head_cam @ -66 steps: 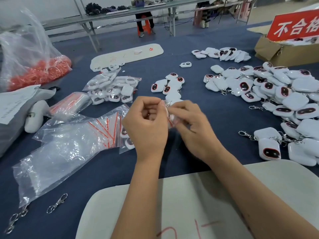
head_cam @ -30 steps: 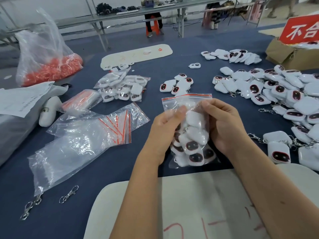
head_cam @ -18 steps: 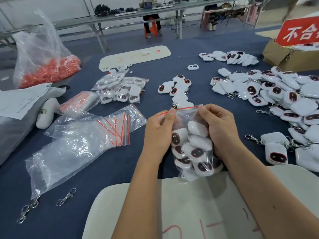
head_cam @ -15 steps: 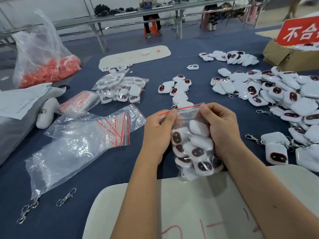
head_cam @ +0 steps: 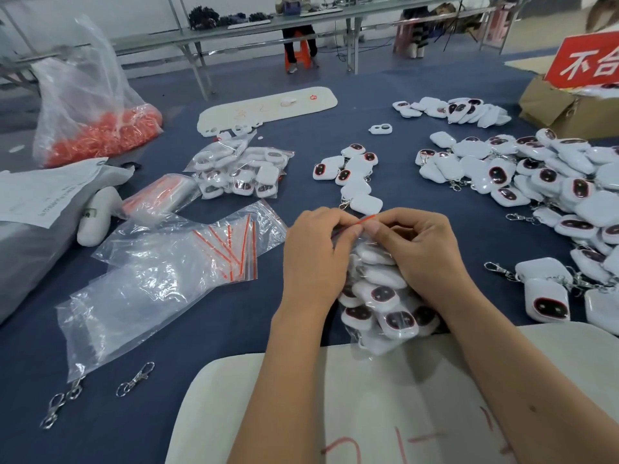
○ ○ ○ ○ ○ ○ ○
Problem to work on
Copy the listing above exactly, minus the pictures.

Exercise answer
head_cam @ -66 steps: 
head_cam @ -30 steps: 
head_cam @ -18 steps: 
head_cam @ -15 steps: 
head_cam @ +0 steps: 

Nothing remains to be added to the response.